── Material to process ──

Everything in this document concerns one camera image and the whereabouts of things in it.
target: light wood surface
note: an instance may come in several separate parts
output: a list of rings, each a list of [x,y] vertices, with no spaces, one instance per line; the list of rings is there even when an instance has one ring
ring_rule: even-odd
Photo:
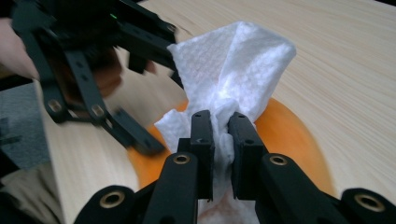
[[[396,203],[396,7],[369,0],[150,0],[142,4],[173,23],[178,41],[234,21],[253,21],[297,47],[274,97],[316,137],[337,196],[363,187]],[[125,71],[107,100],[149,125],[185,99],[166,77]],[[43,112],[65,220],[73,222],[99,189],[136,188],[125,150],[91,125],[58,126]]]

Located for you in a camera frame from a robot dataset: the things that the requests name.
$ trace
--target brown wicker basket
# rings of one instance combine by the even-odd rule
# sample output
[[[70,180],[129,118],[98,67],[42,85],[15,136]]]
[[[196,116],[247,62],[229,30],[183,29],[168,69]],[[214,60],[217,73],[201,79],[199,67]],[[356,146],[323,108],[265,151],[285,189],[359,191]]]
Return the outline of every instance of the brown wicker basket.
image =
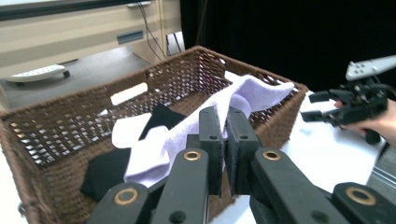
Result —
[[[84,223],[95,202],[79,192],[88,161],[108,152],[119,118],[147,113],[158,104],[188,116],[211,94],[230,85],[225,71],[251,74],[270,85],[290,81],[209,49],[195,47],[127,77],[42,104],[0,115],[1,144],[29,223]],[[148,91],[120,105],[110,96],[146,82]],[[289,140],[307,87],[249,121],[268,147]],[[223,191],[229,192],[225,185]],[[233,199],[210,199],[210,218]]]

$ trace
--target lavender towel
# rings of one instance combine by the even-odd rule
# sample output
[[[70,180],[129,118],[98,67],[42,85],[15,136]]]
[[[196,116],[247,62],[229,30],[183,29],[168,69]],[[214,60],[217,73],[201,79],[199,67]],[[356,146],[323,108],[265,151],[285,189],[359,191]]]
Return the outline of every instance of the lavender towel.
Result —
[[[146,139],[134,144],[124,181],[138,182],[150,187],[169,175],[177,153],[186,147],[187,134],[199,132],[198,121],[201,109],[209,106],[216,108],[219,126],[223,138],[226,138],[224,126],[230,106],[240,109],[248,117],[251,112],[278,104],[293,88],[294,84],[291,82],[271,86],[251,75],[237,78],[231,86],[213,94],[170,131],[152,130]]]

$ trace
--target brass screw hole
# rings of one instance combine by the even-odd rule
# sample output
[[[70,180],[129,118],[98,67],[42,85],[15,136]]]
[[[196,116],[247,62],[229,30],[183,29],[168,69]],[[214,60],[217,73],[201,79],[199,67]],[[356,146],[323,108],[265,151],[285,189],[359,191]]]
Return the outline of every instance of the brass screw hole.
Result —
[[[370,206],[376,204],[375,196],[365,189],[350,187],[346,189],[346,195],[356,203]]]
[[[316,223],[329,223],[330,221],[329,216],[320,211],[313,211],[311,213],[311,217],[315,220]]]
[[[134,202],[138,194],[136,189],[123,189],[116,194],[114,202],[119,205],[126,205]]]
[[[184,159],[188,161],[198,161],[199,159],[201,159],[201,153],[197,151],[186,152],[184,153]]]
[[[266,151],[262,153],[265,159],[270,160],[270,161],[278,161],[280,160],[280,155],[277,152],[274,151]]]
[[[169,221],[171,223],[183,223],[186,220],[186,213],[182,211],[176,211],[171,214]]]

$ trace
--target black fabric backdrop
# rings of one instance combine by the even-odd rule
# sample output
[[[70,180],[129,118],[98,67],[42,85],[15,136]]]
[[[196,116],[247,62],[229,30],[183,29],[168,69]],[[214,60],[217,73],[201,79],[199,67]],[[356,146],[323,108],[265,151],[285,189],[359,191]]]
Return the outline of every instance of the black fabric backdrop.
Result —
[[[350,61],[396,54],[396,1],[180,0],[186,48],[196,44],[304,83],[346,81]],[[396,69],[379,79],[396,87]]]

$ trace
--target white table
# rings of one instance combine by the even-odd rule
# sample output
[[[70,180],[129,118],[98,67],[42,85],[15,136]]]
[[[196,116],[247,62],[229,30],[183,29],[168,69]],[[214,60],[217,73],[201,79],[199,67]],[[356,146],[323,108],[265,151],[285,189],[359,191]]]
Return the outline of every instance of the white table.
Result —
[[[305,100],[301,111],[312,109],[332,109],[332,102],[310,104]],[[370,146],[364,138],[351,131],[334,129],[330,124],[305,123],[301,116],[295,122],[290,140],[282,150],[303,171],[308,179],[318,187],[332,192],[333,187],[342,182],[365,184],[375,165],[379,149],[384,142]],[[0,156],[2,188],[0,190],[0,223],[26,223],[17,211],[20,199],[15,189],[11,172],[5,157]],[[255,223],[248,206],[248,196],[241,196],[213,220],[220,223]]]

───

Task >> Skipping all pictures, set the listing down exactly as written.

Solution to the exercise >>
Everything in this document concerns one camera image and the whereabouts of things in it.
target: light wood surface
note: an instance may come in several separate parts
output: a list of rings, each a list of [x,y] vertices, with no spaces, one instance per line; the list of rings is there even when an instance has one ring
ring_rule: even-odd
Photo:
[[[396,203],[396,7],[369,0],[150,0],[142,4],[173,23],[178,41],[234,21],[253,21],[297,47],[274,97],[316,137],[337,196],[363,187]],[[125,71],[107,100],[149,125],[185,99],[166,77]],[[43,112],[65,220],[73,222],[99,189],[136,188],[125,150],[91,125],[58,126]]]

Located for you in a camera frame from a robot dataset: the things that the requests name.
$ trace
--target brown wicker basket
# rings of one instance combine by the even-odd rule
# sample output
[[[70,180],[129,118],[98,67],[42,85],[15,136]]]
[[[196,116],[247,62],[229,30],[183,29],[168,69]],[[214,60],[217,73],[201,79],[199,67]],[[356,146],[323,108],[265,151],[285,189],[359,191]]]
Return the outline of every instance of the brown wicker basket.
image =
Result —
[[[84,223],[95,202],[79,192],[88,161],[108,152],[119,118],[147,113],[158,104],[188,116],[211,94],[230,85],[225,71],[251,74],[270,85],[290,81],[209,49],[195,47],[127,77],[42,104],[0,115],[1,144],[29,223]],[[148,91],[120,105],[110,96],[146,82]],[[289,140],[307,87],[249,121],[268,147]],[[223,191],[229,192],[225,185]],[[233,199],[210,199],[210,218]]]

$ trace
--target lavender towel
# rings of one instance combine by the even-odd rule
# sample output
[[[70,180],[129,118],[98,67],[42,85],[15,136]]]
[[[196,116],[247,62],[229,30],[183,29],[168,69]],[[214,60],[217,73],[201,79],[199,67]],[[356,146],[323,108],[265,151],[285,189],[359,191]]]
Return the outline of every instance of the lavender towel.
Result —
[[[146,139],[134,144],[124,181],[138,182],[150,187],[169,175],[177,153],[186,147],[187,134],[199,132],[198,121],[201,109],[209,106],[216,108],[219,126],[223,138],[226,138],[224,126],[230,106],[240,109],[248,117],[251,112],[278,104],[293,88],[294,84],[291,82],[271,86],[251,75],[237,78],[231,86],[213,94],[170,131],[152,130]]]

$ trace
--target brass screw hole
# rings of one instance combine by the even-odd rule
# sample output
[[[70,180],[129,118],[98,67],[42,85],[15,136]]]
[[[196,116],[247,62],[229,30],[183,29],[168,69]],[[214,60],[217,73],[201,79],[199,67]],[[356,146],[323,108],[265,151],[285,189],[359,191]]]
Return the outline of every instance of the brass screw hole.
Result —
[[[370,206],[376,204],[375,196],[365,189],[350,187],[346,189],[346,195],[356,203]]]
[[[316,223],[329,223],[330,221],[329,216],[320,211],[313,211],[311,213],[311,217],[315,220]]]
[[[134,202],[138,194],[136,189],[123,189],[116,194],[114,202],[119,205],[126,205]]]
[[[184,159],[188,161],[198,161],[199,159],[201,159],[201,153],[197,151],[186,152],[184,153]]]
[[[266,151],[262,153],[265,159],[270,160],[270,161],[278,161],[280,160],[280,155],[277,152],[274,151]]]
[[[169,221],[171,223],[183,223],[186,220],[186,213],[182,211],[176,211],[171,214]]]

$ trace
--target black fabric backdrop
# rings of one instance combine by the even-odd rule
# sample output
[[[70,180],[129,118],[98,67],[42,85],[15,136]]]
[[[196,116],[247,62],[229,30],[183,29],[168,69]],[[214,60],[217,73],[201,79],[199,67]],[[356,146],[323,108],[265,151],[285,189],[359,191]]]
Return the outline of every instance of the black fabric backdrop.
Result —
[[[350,61],[396,54],[396,1],[180,0],[186,48],[196,44],[304,83],[346,81]],[[396,69],[379,79],[396,87]]]

$ trace
--target white table
# rings of one instance combine by the even-odd rule
# sample output
[[[70,180],[129,118],[98,67],[42,85],[15,136]]]
[[[196,116],[247,62],[229,30],[183,29],[168,69]],[[214,60],[217,73],[201,79],[199,67]],[[356,146],[323,108],[265,151],[285,189],[359,191]]]
Return the outline of every instance of the white table.
Result —
[[[305,100],[301,111],[312,109],[332,109],[332,102],[310,104]],[[370,146],[364,138],[351,131],[334,129],[330,124],[305,123],[301,116],[295,122],[290,140],[282,150],[303,171],[308,179],[318,187],[332,192],[333,187],[342,182],[365,184],[375,165],[379,149],[384,142]],[[0,156],[2,188],[0,190],[0,223],[26,223],[17,211],[20,199],[15,189],[11,172],[5,157]],[[255,223],[248,206],[248,196],[241,196],[213,220],[220,223]]]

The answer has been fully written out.